Колька от неожиданности даже вздрогнул и наверняка свалился бы с жерди, если бы я не схватил его за рукав. Он округлил глаза и захлопал сивыми ресницами, даже сухие веснушки на щеках зашевелились, готовые отлупится от них, как чешуя прудового карася, а у ноздри надулся и лопнул, будто мыльный, пузырь, да так, что брызги от него долетели и до моего носа.

– Спорим на складной ножик, – повторяю, глядя прямо ему в глаза, и утираю рукавом свой обрызганный нос. Я давно мечтаю о ножике. У Кольки не только новые резиновые сапоги, у него еще в кармане и настоящий, а не самодельный, ножик, которым он у меня на глазах легко срезает ягельные дудки, а по весне из бредины и черёмухи делает свистки, правда – сиплые.

– Один? – Переспрашивает Колька, и в плутовских его глазах начинают веселиться солнечные искорки. Стоит только ему почуять наживу, они у него светятся и в такое серое утро, как сегодня. – Один войдешь? И не испугаешься? – оживляется Колька. – Один в темноте?

– А вот и войду, – распаляюсь и сам.

– А спорим – нет, – Колька спрыгивает на землю и протягивает руку. – Если не войдешь, отдашь свой лобзик.

– На лобзик не могу, – торгуюсь я, – дед заругает. – А сам лихорадочно думаю, что же мне предложить ему. – А я тебе дам денег. Столько, сколько этот ножик стоит. Согласен?
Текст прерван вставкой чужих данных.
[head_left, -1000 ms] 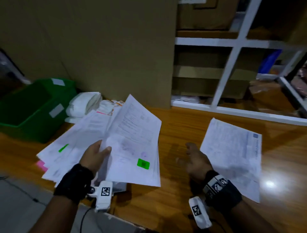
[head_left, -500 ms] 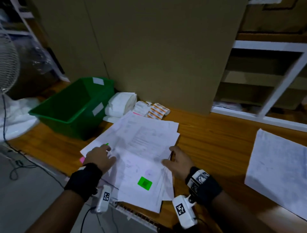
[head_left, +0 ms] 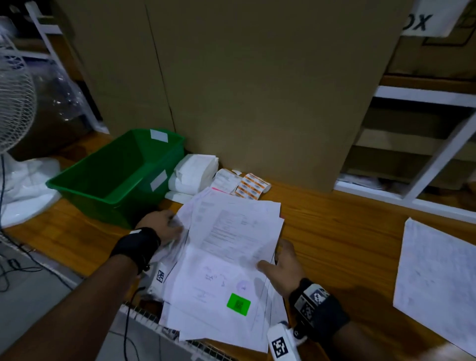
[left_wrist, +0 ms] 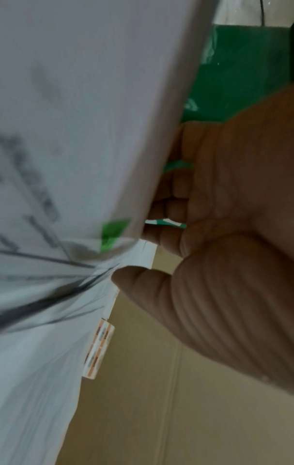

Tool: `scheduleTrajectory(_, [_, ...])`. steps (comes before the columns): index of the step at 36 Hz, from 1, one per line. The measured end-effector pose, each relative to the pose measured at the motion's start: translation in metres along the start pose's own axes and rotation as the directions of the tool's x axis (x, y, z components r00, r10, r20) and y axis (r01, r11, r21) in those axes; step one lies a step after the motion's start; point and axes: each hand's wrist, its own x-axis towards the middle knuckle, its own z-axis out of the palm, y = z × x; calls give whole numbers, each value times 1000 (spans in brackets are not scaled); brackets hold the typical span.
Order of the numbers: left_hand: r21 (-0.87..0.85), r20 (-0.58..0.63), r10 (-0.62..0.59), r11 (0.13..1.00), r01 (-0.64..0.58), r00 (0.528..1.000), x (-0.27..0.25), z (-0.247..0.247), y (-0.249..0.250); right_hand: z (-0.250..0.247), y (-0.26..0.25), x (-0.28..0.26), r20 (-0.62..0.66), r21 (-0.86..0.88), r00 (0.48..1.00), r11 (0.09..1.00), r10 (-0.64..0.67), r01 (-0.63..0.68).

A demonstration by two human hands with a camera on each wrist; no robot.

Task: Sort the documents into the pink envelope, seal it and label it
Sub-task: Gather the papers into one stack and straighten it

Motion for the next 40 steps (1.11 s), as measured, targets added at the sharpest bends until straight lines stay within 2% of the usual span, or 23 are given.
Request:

Колька на мгновенье задумался и сказал:

– Тогда три рубля, а может четыре. Я спрошу у мамки. По рукам?

Я понял, что отступать поздно и твёрдо сказал:

– По рукам!

Мысленно заглянул в свою копилку и успокоился. Рубли мне отдает дед, когда с ним рассчитываются за валенки. При этом еще всегда говорит, что это моя зарплата за работу. Ведь шерсть-то по зиме я тоже щиплю почти каждый вечер. Ножик мне в магазине всё равно не купить. Бабушка не разрешит, а вдруг порежусь или того хуже – наткнусь на него. У бабушки одно на уме. Так что спор этот мне по всему очень даже выгоден…
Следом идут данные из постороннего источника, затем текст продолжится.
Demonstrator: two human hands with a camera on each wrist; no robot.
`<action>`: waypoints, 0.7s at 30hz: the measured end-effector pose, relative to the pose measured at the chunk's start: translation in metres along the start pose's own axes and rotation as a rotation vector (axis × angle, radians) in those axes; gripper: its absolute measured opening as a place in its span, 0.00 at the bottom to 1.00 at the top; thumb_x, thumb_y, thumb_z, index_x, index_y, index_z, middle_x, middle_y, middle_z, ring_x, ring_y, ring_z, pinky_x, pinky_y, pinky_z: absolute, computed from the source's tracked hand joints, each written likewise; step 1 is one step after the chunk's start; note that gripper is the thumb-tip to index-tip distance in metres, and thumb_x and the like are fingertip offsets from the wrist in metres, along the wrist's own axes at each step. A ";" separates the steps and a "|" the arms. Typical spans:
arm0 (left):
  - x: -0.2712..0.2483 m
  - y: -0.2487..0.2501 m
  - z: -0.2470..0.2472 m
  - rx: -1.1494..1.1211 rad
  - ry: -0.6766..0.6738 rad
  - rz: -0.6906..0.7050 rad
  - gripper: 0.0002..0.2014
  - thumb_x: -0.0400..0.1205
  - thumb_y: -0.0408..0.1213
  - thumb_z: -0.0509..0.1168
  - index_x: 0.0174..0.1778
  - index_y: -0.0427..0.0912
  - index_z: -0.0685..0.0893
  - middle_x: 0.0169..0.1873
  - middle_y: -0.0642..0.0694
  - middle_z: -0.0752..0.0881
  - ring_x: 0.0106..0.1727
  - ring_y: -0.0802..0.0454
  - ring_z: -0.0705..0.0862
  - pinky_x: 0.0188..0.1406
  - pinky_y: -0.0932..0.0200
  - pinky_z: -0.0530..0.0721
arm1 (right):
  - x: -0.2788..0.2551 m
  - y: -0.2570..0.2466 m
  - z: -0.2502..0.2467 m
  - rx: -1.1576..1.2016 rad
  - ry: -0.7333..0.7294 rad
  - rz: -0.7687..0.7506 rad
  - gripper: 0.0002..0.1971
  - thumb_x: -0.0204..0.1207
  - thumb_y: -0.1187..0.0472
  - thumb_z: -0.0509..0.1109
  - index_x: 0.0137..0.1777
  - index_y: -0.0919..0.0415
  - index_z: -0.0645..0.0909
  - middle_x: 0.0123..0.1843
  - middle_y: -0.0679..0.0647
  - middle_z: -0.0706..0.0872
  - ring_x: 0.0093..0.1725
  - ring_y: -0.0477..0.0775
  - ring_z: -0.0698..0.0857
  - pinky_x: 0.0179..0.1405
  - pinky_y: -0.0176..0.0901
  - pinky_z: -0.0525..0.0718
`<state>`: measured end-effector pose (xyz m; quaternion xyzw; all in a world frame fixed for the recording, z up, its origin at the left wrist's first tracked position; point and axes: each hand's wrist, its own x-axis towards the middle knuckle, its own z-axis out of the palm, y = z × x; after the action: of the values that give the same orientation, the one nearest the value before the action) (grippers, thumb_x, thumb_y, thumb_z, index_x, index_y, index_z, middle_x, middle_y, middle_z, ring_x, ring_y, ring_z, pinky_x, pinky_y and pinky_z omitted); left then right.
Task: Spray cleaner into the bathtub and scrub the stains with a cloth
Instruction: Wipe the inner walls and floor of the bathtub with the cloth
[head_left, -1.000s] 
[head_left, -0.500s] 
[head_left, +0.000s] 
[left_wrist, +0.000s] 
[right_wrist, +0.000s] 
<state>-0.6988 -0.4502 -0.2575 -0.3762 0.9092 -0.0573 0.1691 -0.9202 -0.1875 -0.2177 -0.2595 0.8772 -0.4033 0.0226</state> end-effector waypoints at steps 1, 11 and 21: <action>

– Сегодня вечером жди меня здесь же, у огорода.

– Ну-ну, – с ехидцей, не скрывая хитрой улыбочки, цедит сквозь зубы Колька, откашливается и по-взрослому сплёвывает в траву, потом берёт свою машинку и, насвистывая, направляется по мягкой отаве в сторону нижнего конца деревни.

 

2.

Я подождал, пока он скроется в заулке Ленки Семичевой, и крадучись, с воровской оглядкой, прямиком двинулся к овину. Только теперь я вдруг понял, на какой отчаянный шаг решился. И вот, чем ближе подхожу к овину, тем сильней ругаю себя за то, что так опрометчиво ввязался в этот глупый спор. И кто только меня в бок толкнул, кто за язык дернул! А ведь кто-то толкнул, кто-то дернул, если я ни с того, ни с чего взял и объявил Кольке о своем дурацком желании.

А ведь мы оба с детства знаем, что за овином тянется дурная слава. Туда и взрослые-то в одиночку без надобности не ходят, а уж мы с Колькой и подавно обегаем его за версту. Сказывают, будто в овине по ночам собирается с округи вся нечистая сила и гомонит там до третьих петухов. Если верить тому, что говорят, то в прежние времена не одна душа в овине бесследно сгинула.

Так ли, нет, но чей-то вой и всхлипыванья доносятся из него порой и до нашей избы. Тогда я наглухо закрываюсь одеялом, подныриваю под горячую дедову руку, но даже у него подмышкой, густо пахнущей потом, дрожу, как заяц.

На нашей памяти, правда, ничего страшного пока не произошло, но это пока, а вдруг именно сегодня и произойдёт, именно в ту минуту что-то и случится, когда я в него войду?

Днем овин выглядит не так страшно. Сейчас он похож на старую собачью будку с прогнувшейся крышей. По бокам зияют темные проёмы без ворот. Зад у него тоже ничем не прикрыт, так что ветер в овине гуляет круглые сутки.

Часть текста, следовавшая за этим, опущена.